* **INFORMATION PROVIDED**:
== Segment start ==

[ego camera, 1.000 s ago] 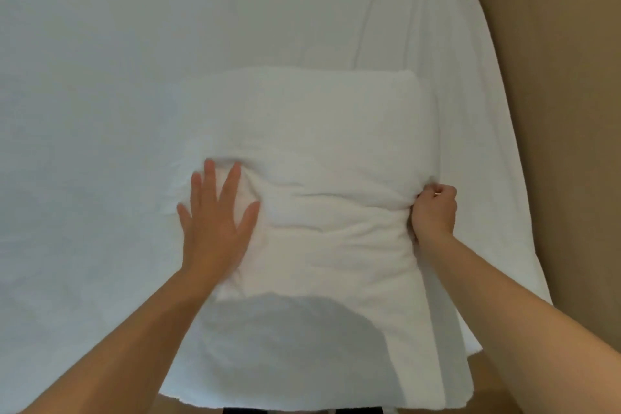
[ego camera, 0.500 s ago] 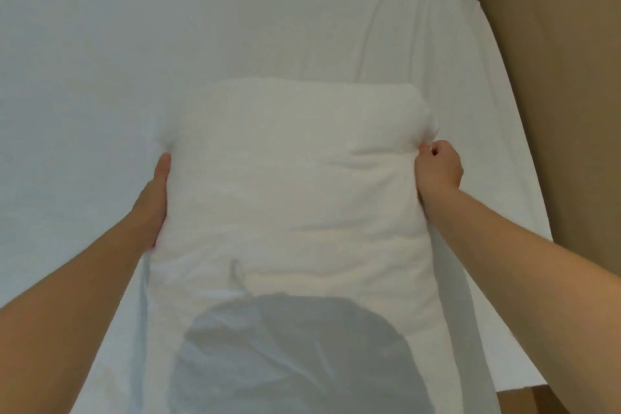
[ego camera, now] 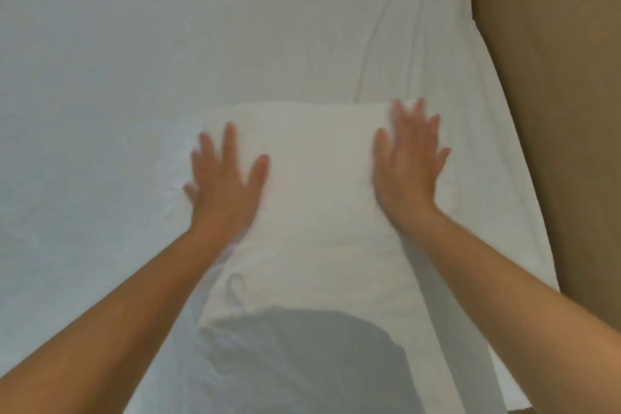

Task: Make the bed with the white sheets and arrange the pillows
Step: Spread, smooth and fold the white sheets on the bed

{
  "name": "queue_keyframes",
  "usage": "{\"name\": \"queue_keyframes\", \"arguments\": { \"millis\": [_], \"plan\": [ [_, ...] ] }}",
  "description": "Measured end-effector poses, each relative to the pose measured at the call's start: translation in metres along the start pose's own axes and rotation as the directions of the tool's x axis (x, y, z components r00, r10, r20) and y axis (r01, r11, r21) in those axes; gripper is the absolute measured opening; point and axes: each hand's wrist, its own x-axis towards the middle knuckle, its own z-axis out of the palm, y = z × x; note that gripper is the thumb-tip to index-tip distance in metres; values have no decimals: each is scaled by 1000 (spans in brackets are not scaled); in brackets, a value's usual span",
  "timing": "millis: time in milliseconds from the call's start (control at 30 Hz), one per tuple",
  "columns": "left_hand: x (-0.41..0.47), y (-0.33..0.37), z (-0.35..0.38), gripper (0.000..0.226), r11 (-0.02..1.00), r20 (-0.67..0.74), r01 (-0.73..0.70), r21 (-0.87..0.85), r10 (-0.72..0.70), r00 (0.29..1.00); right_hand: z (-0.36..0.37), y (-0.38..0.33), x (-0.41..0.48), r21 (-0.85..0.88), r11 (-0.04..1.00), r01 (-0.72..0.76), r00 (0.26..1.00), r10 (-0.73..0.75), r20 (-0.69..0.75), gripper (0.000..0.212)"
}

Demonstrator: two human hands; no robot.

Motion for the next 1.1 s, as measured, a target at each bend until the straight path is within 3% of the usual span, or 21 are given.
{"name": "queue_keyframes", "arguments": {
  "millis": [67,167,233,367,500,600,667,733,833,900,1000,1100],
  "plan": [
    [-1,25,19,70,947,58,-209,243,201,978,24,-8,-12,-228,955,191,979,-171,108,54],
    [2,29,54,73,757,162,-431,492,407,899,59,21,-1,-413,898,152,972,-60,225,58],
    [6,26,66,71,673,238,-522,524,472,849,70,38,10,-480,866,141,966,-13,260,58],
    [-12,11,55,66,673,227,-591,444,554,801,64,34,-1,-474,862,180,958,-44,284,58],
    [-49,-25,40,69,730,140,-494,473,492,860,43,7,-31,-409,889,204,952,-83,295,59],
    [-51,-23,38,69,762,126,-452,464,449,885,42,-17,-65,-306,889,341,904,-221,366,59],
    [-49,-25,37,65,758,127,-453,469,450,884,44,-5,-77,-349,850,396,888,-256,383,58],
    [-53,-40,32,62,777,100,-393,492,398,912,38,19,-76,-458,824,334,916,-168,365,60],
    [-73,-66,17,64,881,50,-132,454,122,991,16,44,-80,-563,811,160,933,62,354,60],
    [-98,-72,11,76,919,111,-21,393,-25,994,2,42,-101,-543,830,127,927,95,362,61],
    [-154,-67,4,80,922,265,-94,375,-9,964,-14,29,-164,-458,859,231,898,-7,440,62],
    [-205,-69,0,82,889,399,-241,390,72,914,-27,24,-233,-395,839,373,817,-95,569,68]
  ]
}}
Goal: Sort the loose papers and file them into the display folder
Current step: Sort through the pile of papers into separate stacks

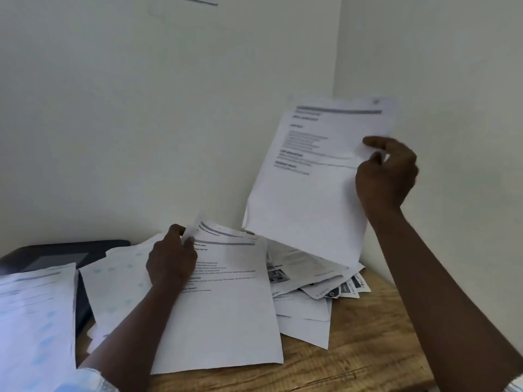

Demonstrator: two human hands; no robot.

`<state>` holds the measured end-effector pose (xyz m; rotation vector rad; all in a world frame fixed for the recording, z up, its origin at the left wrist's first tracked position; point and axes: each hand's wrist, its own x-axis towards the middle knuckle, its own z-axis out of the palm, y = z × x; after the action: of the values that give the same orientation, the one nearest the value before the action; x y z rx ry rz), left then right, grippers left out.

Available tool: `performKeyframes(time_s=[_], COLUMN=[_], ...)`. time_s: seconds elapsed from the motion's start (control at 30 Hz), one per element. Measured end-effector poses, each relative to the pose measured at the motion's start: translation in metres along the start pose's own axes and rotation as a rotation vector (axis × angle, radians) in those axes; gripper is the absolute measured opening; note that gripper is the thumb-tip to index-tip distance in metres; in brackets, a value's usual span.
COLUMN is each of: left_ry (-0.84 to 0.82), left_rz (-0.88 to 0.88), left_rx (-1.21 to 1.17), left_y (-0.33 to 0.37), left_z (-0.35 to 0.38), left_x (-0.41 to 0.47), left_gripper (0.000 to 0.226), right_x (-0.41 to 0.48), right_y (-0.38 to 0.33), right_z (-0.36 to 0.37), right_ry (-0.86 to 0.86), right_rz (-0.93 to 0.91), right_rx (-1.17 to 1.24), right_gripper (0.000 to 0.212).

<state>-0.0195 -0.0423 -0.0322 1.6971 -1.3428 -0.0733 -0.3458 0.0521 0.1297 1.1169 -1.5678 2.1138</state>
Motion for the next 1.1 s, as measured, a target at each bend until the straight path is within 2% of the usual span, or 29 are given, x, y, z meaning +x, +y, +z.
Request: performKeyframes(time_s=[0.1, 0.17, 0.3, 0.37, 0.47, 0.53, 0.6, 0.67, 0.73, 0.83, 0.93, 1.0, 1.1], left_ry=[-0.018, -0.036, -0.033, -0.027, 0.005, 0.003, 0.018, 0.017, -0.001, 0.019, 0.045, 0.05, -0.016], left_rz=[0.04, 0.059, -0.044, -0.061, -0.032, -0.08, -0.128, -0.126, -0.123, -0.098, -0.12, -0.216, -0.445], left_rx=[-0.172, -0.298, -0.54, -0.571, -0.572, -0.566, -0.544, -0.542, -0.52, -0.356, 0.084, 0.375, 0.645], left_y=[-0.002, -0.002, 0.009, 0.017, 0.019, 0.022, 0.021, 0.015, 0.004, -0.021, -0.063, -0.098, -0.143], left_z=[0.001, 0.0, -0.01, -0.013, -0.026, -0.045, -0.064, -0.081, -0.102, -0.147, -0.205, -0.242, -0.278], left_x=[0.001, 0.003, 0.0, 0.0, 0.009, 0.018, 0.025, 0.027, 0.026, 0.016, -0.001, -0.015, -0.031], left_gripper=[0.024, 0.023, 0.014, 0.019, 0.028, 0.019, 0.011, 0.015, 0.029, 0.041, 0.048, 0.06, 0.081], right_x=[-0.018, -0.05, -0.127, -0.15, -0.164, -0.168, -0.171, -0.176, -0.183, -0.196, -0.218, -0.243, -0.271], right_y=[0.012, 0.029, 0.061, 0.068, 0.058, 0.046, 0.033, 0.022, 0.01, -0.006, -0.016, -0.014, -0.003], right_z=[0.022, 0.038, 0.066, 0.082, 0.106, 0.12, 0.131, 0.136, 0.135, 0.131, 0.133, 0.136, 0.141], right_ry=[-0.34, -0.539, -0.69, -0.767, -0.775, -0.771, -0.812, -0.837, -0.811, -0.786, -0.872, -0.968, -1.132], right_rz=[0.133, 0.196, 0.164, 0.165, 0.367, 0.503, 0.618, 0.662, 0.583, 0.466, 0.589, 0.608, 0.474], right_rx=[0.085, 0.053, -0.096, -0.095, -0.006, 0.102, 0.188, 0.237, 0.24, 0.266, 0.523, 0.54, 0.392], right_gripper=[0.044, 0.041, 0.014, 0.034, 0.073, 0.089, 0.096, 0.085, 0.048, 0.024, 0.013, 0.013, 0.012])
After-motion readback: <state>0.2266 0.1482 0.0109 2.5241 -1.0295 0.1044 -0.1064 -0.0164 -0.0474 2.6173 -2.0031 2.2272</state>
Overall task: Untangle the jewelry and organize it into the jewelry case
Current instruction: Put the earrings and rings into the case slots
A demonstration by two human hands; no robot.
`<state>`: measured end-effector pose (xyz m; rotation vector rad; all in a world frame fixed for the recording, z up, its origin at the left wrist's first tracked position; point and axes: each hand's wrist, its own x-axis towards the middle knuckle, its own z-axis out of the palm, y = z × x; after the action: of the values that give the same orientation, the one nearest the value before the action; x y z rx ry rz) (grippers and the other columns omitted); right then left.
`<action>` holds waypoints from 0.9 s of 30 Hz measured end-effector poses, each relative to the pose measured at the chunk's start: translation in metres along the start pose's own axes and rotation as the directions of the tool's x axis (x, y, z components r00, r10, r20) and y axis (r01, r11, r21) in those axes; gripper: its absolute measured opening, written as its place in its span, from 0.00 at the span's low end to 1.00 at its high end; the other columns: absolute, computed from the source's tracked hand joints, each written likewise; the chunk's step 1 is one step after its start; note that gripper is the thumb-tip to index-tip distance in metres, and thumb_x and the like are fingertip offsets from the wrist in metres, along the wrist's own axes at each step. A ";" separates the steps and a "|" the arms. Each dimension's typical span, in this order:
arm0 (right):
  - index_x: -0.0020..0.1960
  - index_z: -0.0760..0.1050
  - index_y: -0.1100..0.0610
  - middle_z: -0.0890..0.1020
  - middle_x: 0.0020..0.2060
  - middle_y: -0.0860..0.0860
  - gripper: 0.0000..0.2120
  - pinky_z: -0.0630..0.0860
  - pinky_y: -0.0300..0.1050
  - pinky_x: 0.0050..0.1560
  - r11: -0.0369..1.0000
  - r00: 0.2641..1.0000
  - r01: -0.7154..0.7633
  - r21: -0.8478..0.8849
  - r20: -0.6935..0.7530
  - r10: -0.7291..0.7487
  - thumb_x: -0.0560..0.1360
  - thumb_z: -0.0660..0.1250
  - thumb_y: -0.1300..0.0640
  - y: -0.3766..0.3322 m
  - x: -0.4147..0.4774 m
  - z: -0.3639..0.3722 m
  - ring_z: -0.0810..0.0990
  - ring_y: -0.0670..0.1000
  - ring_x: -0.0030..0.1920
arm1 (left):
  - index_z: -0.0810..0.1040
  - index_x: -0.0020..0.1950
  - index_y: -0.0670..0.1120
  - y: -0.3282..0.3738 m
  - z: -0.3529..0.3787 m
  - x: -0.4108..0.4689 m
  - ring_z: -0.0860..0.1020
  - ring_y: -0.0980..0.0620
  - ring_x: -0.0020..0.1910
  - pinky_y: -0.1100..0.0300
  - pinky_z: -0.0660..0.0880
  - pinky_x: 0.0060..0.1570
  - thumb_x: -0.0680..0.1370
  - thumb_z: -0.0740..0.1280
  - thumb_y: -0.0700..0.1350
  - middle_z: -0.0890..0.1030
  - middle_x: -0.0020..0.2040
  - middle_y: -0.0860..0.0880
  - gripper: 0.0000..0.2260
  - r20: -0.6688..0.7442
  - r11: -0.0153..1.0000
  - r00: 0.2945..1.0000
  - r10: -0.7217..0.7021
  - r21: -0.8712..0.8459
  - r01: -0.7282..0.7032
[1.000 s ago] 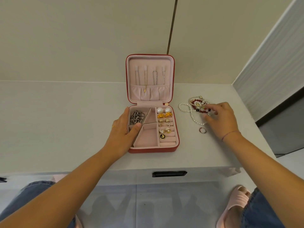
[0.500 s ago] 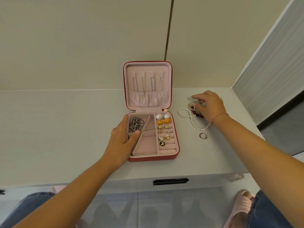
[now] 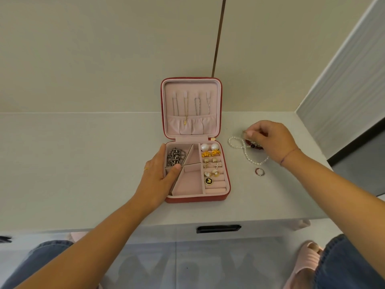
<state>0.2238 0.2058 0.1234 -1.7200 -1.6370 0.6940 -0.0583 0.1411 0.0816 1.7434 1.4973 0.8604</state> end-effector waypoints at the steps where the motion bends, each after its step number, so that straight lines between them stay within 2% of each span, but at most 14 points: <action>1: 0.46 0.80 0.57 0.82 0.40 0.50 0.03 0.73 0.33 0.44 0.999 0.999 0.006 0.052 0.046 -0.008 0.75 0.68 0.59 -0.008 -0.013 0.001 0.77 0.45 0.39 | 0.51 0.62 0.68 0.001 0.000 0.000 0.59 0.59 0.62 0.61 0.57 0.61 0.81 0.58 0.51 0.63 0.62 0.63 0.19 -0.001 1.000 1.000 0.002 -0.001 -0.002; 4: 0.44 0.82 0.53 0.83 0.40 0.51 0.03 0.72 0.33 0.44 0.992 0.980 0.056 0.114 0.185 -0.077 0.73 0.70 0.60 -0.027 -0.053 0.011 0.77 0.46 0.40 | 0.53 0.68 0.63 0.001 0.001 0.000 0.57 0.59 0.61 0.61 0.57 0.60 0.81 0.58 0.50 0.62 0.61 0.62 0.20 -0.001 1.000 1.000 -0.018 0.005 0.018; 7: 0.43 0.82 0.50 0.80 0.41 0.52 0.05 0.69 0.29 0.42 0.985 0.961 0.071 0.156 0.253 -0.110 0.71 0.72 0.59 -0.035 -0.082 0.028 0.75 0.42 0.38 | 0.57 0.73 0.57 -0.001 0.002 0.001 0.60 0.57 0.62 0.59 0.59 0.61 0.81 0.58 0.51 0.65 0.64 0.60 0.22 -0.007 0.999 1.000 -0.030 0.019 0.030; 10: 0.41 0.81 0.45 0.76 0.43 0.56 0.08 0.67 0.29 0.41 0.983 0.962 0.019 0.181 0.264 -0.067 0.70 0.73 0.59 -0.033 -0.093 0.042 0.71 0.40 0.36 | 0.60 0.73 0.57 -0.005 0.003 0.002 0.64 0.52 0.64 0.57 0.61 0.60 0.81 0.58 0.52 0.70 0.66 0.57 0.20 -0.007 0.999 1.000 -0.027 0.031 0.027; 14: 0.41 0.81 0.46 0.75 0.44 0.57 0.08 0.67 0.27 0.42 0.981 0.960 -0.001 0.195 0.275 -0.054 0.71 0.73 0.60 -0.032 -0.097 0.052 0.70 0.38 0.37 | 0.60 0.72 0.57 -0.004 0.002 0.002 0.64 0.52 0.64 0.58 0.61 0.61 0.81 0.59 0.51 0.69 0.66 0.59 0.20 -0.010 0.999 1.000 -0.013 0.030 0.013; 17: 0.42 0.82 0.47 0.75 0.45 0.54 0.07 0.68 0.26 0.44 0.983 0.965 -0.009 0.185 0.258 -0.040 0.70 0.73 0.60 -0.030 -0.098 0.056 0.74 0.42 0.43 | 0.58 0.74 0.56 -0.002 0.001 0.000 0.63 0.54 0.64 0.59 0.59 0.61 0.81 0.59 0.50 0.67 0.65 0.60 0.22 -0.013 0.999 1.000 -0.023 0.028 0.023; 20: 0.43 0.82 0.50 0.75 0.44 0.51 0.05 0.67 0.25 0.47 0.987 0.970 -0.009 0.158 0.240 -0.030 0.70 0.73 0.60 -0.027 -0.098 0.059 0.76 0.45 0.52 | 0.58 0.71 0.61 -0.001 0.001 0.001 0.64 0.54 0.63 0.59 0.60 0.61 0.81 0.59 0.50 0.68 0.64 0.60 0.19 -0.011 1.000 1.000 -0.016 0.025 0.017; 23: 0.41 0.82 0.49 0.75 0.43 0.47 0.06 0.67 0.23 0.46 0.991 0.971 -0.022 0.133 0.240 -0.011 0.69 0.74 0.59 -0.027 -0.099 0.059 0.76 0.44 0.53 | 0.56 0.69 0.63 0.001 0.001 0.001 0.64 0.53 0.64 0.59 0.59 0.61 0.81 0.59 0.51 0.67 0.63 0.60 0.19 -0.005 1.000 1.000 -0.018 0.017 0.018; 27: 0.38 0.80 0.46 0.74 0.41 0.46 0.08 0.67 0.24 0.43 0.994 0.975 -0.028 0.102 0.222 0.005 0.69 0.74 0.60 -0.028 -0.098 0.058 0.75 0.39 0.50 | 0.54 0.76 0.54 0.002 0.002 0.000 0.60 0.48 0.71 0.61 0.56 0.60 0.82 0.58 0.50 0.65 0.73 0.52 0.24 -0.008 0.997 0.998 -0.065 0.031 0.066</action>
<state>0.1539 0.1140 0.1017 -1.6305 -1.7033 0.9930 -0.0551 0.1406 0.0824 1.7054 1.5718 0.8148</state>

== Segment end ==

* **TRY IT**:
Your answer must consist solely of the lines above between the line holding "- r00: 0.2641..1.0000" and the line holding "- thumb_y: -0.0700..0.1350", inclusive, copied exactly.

* **RESULT BELOW**:
  - r00: 0.2641..1.0000
  - r01: -0.7154..0.7633
  - r21: -0.8478..0.8849
  - r20: -0.6935..0.7530
  - r10: -0.7291..0.7487
  - thumb_x: -0.0560..0.1360
  - thumb_z: -0.0660..0.1250
  - thumb_y: -0.1300..0.0640
  - y: -0.3766..0.3322 m
  - x: -0.4147..0.4774 m
  - z: -0.3639..0.3722 m
  - ring_z: -0.0810..0.0990
  - ring_y: -0.0670..0.1000
  - ring_x: -0.0030..0.1920
arm1 (left):
  - index_z: -0.0810..0.1040
  - index_x: -0.0020..0.1950
  - index_y: -0.0670..0.1120
  - y: -0.3282..0.3738 m
  - z: -0.3529..0.3787 m
  - x: -0.4108..0.4689 m
  - ring_z: -0.0860..0.1020
  - ring_y: -0.0980..0.0620
  - ring_x: -0.0020..0.1910
  - pinky_y: -0.1100..0.0300
  - pinky_z: -0.0660..0.0880
  - pinky_x: 0.0060..0.1570
  - thumb_x: -0.0680..0.1370
  - thumb_z: -0.0740..0.1280
  - thumb_y: -0.0700..0.1350

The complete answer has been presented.